Ma per evitare che il suo progetto somigli all’anatra zoppa del Cavaliere, Renzi non deve ripetere gli errori che il primo ha commesso. Berlusconi ha parzialmente fallito perché non ha costruito quella prospettiva liberale che, con poche brevi eccezioni, è estranea alla storia politica italiana. Renzi, se non vuole passare come una meteora, deve rifondare la sinistra, riscriverne i valori e adeguarli ai cambiamenti che si sono prodotti nella società. Non deve cadere nell’errore di considerare il buon governo esaustivo di una politica di lunga durata. E soprattutto non deve pensare che per cambiare un Paese difficile basti una prassi amministrativa efficiente, se pur inedita, come quella che ha disegnato con mirabile chiarezza in televisione.

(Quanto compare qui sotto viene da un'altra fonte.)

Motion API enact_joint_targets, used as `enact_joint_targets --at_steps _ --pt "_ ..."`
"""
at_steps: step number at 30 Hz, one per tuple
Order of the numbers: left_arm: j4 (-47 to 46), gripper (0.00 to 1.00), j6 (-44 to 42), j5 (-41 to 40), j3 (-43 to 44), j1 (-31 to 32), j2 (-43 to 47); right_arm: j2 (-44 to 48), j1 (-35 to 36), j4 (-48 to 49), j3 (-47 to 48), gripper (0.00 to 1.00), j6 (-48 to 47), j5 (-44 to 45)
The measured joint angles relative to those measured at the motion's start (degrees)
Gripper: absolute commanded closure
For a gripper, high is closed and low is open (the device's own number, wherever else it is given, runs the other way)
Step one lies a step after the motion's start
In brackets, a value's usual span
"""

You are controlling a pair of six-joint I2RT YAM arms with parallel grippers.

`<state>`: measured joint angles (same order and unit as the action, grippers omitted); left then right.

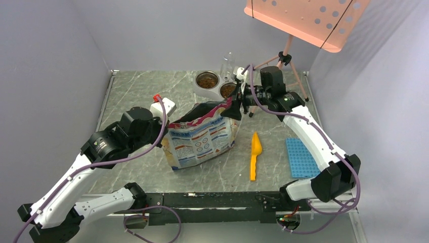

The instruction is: Serve the pet food

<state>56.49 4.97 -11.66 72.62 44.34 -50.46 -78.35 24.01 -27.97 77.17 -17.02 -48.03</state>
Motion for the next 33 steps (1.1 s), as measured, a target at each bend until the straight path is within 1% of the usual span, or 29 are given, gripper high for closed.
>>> enact_joint_targets --at_steps 1,2,4,5,6,9,11,14,16,18,21,26,29,31,33 --pt "-0.2 1.00 0.2 -0.5 -0.1 0.0 0.0 -0.5 0.0 -0.3 0.4 0.39 -0.3 -1.1" --pt "-0.5 1.00 0.2 -1.0 -0.2 0.0 0.0 -0.5 0.0 -0.6 0.3 0.51 -0.5 -2.0" --pt "-0.9 1.00 0.6 -1.7 -0.4 0.0 0.0 0.2 0.0 0.3 -1.0 0.71 -0.3 -2.6" --pt "-1.0 1.00 1.0 -2.0 -0.6 0.0 0.0 0.8 0.0 1.0 -1.8 0.84 -0.3 -2.6" --pt "-1.1 1.00 1.6 -2.6 -0.7 0.0 0.0 1.7 -0.1 1.9 -3.0 0.99 0.3 -2.5" --pt "-1.0 1.00 5.8 -6.0 -0.6 -0.4 -0.4 4.3 -0.1 4.0 -6.0 1.00 2.4 -0.9" --pt "-0.5 1.00 8.8 -7.4 0.4 -2.0 -1.6 5.7 0.3 5.1 -7.2 1.00 4.0 1.2" --pt "-0.1 1.00 12.4 -6.7 3.0 -6.8 -5.2 7.3 1.2 7.6 -9.1 1.00 6.4 4.7" --pt "0.0 1.00 13.7 -4.9 5.5 -10.3 -8.5 8.9 1.7 9.5 -10.9 1.00 7.8 7.3" --pt "0.0 1.00 14.5 -4.4 8.0 -11.9 -11.8 10.1 2.1 10.0 -12.0 1.00 8.4 9.1" --pt "0.6 1.00 15.6 -4.3 10.4 -12.7 -14.7 10.4 3.3 8.9 -11.5 1.00 8.3 12.0" --pt "4.5 1.00 16.9 -5.4 12.1 -13.7 -15.9 8.7 9.0 6.3 -8.1 1.00 6.5 18.5" --pt "6.0 0.84 18.6 -5.6 12.2 -15.1 -15.5 8.7 11.0 6.3 -8.0 1.00 6.9 20.7" --pt "7.1 0.66 20.3 -5.0 12.2 -16.4 -15.0 8.7 11.8 6.8 -8.2 1.00 7.9 21.1" --pt "8.5 0.42 22.4 -3.9 12.3 -18.2 -14.2 9.0 12.2 7.1 -8.4 1.00 8.7 21.4"
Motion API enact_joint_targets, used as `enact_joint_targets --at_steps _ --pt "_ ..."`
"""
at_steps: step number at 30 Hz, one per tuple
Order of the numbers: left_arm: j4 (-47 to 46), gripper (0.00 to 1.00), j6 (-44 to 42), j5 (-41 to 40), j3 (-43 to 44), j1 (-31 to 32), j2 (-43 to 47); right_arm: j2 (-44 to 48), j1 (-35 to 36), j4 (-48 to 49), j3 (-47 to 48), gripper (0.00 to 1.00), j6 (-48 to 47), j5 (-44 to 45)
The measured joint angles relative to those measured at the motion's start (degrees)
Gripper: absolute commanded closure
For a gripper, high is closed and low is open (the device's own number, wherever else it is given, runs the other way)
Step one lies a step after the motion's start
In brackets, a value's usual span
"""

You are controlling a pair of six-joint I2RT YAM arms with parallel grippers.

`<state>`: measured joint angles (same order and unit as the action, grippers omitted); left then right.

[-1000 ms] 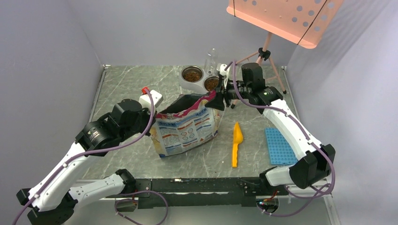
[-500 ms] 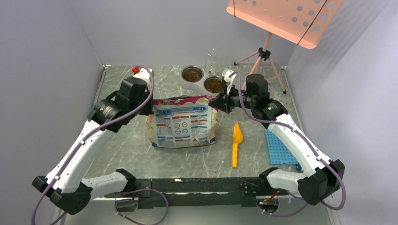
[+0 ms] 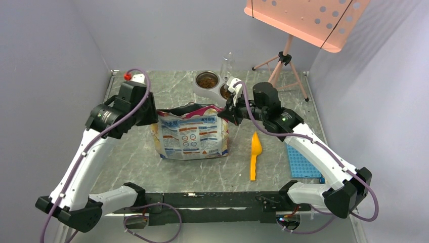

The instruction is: Serve the pet food

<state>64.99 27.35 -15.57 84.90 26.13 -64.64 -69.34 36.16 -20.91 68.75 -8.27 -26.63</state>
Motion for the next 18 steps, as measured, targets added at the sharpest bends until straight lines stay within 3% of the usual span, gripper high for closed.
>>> enact_joint_targets --at_steps 2,5,12,18 --pt "1.8 0.25 2.5 0.9 0.6 -1.9 1.1 0.2 0.3 -0.3 -0.1 1.00 0.8 0.5" --pt "3.9 0.13 6.3 2.4 2.5 -3.8 3.5 0.2 0.4 -0.3 -0.1 1.00 1.7 0.7" --pt "4.7 0.02 20.9 10.7 6.5 -6.0 10.8 0.2 0.8 -0.5 -0.1 1.00 2.1 0.8" --pt "5.2 0.01 38.7 24.1 6.7 -12.2 8.0 0.7 1.5 -1.4 -0.1 1.00 1.8 1.6"
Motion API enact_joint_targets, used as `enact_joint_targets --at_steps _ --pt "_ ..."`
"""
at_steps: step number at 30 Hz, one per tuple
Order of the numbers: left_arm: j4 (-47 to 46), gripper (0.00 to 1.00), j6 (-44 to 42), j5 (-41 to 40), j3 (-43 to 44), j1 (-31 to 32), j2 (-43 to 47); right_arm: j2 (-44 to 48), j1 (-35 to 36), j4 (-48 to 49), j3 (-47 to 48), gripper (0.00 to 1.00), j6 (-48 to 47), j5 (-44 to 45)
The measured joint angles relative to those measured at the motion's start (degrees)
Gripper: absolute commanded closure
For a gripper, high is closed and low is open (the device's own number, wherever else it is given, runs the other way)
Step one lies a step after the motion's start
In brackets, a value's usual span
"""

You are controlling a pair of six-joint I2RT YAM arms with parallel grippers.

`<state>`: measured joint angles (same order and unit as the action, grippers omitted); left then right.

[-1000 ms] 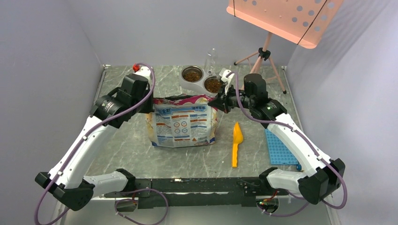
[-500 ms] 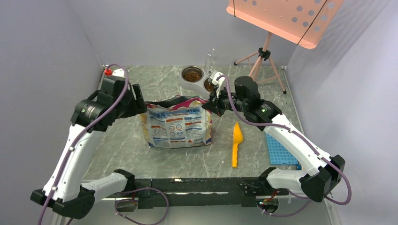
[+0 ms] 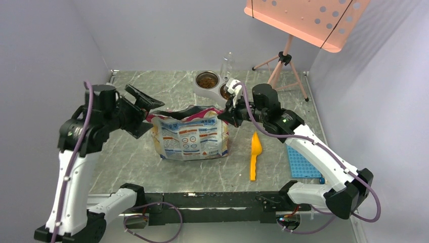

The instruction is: Serve the pet food

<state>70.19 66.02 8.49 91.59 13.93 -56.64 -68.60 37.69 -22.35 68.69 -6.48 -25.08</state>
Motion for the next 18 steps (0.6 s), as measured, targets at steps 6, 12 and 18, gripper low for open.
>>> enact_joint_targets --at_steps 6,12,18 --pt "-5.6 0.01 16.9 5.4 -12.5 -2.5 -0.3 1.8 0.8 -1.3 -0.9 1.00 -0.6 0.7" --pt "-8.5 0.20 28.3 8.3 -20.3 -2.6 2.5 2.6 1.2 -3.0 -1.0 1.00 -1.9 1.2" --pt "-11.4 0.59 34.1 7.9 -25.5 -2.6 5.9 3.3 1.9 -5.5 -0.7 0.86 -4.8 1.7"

Renzi deve comprendere che rifondare la sinistra e cambiare l’Italia sono le due tappe di uno stesso impegno, e soprattutto deve dimostrare che è possibile percorrerle insieme, contrariamente a quanto hanno fatto grandi leader, come Blair, che le hanno coperte in tempi diversi. Ciò significa assumere un’idea di Paese che coincide con una visione che in un certo senso diremmo ideologica, cioè riferibile ai valori di ciò che vuol dire oggi sinistra.



Questioni come il lavoro e il welfare ne sono la prova. Prendiamo il primo, che è oggetto dei provvedimenti annunciati dal governo. Cambiare il Paese attraverso il lavoro significa agganciare l’occupazione alla produttività e, quindi, alla crescita. Rifondare la sinistra attraverso il lavoro significa decidere chi sono i soggetti più deboli da tutelare. Le due partite si giocano su un teatro che ha coordinate sociali del tutto inedite: mai come in questo momento una maggiore competitività corrisponde a una maggiore giustizia sociale. Il perché è di tutta evidenza. Il Paese è teatro di un furto generazionale, compiuto dai padri a danno dei figli, che si fa fatica a risarcire. A 15 milioni di garantiti corrispondono oltre 7 milioni di precari e quattro milioni di disoccupati, in gran parte giovani o quasi giovani, a molti dei quali è negato un presente di benessere e stabilità e meno che mai è concesso di progettare un futuro dignitoso. Una sinistra che ha nella giustizia sociale la sua bussola può e deve senza indugi indirizzarne l’ago verso la competitività: ciò significa superare l’assurdo dualismo del mercato del lavoro. Cioè rinunciare a una flessibilità audace a danno di pochi, in ragione di una stabilità flessibile a vantaggio di tutti.